よし、瀧くんを帰りにご飯を誘おう、そう私は心の中で決める。友人となら気軽に誘えてたものも好きな男の前になると緊張してしまう。でも、誘うなら今しかない、私は勇気を振り絞る。

 

「「あの...」」

 

「み、三葉からでいいよ...」

 

「た、瀧くんから先で...」

 

「今日...夕方、一緒に飯食べない...?いや、全然無理だったらいいんだけど...」

 

「さっき同じこと思ってた...。私も瀧くんと一緒に食べたい!」

 

良かった...成功した。嬉しさが心の中から溢れていく。そして、何よりも三葉の幸せの笑顔を見るのが1番の喜びだと俺は想う。

 

瀧くんも同じ様に想ってくれてたんだ。今までに、私はこんなにも1人の人に夢中になったことはない。

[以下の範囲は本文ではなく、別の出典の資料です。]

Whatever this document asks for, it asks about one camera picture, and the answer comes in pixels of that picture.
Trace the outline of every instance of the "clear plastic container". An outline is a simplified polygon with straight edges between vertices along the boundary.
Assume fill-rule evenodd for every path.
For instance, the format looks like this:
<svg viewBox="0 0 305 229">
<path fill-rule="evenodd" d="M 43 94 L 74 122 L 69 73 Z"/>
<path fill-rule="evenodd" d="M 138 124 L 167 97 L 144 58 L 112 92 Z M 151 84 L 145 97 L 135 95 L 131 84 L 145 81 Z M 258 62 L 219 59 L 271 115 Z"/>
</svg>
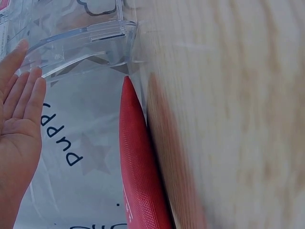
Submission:
<svg viewBox="0 0 305 229">
<path fill-rule="evenodd" d="M 105 67 L 128 62 L 137 22 L 134 0 L 0 0 L 3 55 L 23 38 L 30 49 L 20 69 L 46 77 L 91 56 Z"/>
</svg>

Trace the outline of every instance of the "palm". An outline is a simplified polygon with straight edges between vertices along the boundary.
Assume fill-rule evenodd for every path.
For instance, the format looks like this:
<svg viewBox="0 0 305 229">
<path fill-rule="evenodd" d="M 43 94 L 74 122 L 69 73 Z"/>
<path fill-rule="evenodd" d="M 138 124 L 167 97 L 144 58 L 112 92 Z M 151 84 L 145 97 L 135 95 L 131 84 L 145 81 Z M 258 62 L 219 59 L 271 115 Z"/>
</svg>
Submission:
<svg viewBox="0 0 305 229">
<path fill-rule="evenodd" d="M 18 212 L 40 158 L 46 92 L 41 69 L 14 75 L 25 54 L 26 49 L 16 50 L 0 63 L 0 205 L 1 199 L 8 200 L 11 206 L 6 211 L 12 215 Z"/>
</svg>

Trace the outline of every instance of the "red fabric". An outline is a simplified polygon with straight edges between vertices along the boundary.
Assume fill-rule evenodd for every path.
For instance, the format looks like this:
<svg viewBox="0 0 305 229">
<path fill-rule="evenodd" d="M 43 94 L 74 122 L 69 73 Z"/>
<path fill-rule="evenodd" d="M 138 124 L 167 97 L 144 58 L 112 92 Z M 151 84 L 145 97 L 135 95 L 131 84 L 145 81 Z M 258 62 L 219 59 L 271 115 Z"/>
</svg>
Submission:
<svg viewBox="0 0 305 229">
<path fill-rule="evenodd" d="M 171 229 L 146 122 L 128 76 L 122 90 L 120 153 L 128 228 Z"/>
</svg>

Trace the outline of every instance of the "wooden board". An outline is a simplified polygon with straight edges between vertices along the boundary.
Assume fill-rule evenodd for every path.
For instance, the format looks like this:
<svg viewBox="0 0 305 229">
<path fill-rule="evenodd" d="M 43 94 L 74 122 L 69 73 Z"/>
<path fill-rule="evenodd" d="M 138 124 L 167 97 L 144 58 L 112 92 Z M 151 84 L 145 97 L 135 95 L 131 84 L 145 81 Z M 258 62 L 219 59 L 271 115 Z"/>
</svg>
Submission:
<svg viewBox="0 0 305 229">
<path fill-rule="evenodd" d="M 177 228 L 305 228 L 305 1 L 143 2 L 134 60 Z"/>
</svg>

きっとこれからも私は瀧くん以上の男の人に出会うこともないし恋もしないと運命が教えてくれている気がした。

 

「ならさ、三葉のLINE教えてくれない?」

 

「うん!!」

 

俺と三葉はLINEの連絡先を交換して一旦互いの仕事の為三葉と別れた。夜の6時にこの階段で集合することになった。今から仕事だけど、これだけスッキリして幸せな朝の通勤はないんじゃないかと俺は思い返す。いつの間にか足りない何かをずっと探していたから。

 

連絡先をお互いに交換した後、私は仕事に出勤する。今までより今日は仕事か捗りそう、いや、瀧くんのこと考えて集中出来ないかもと考える自分に私は少し笑ってしまう。笑っているのもつかの間、私は仕事に遅れることに気づき我に返る。でも、今日は瀧くんと出会えたんだから素直に怒られようと私はそう思えた。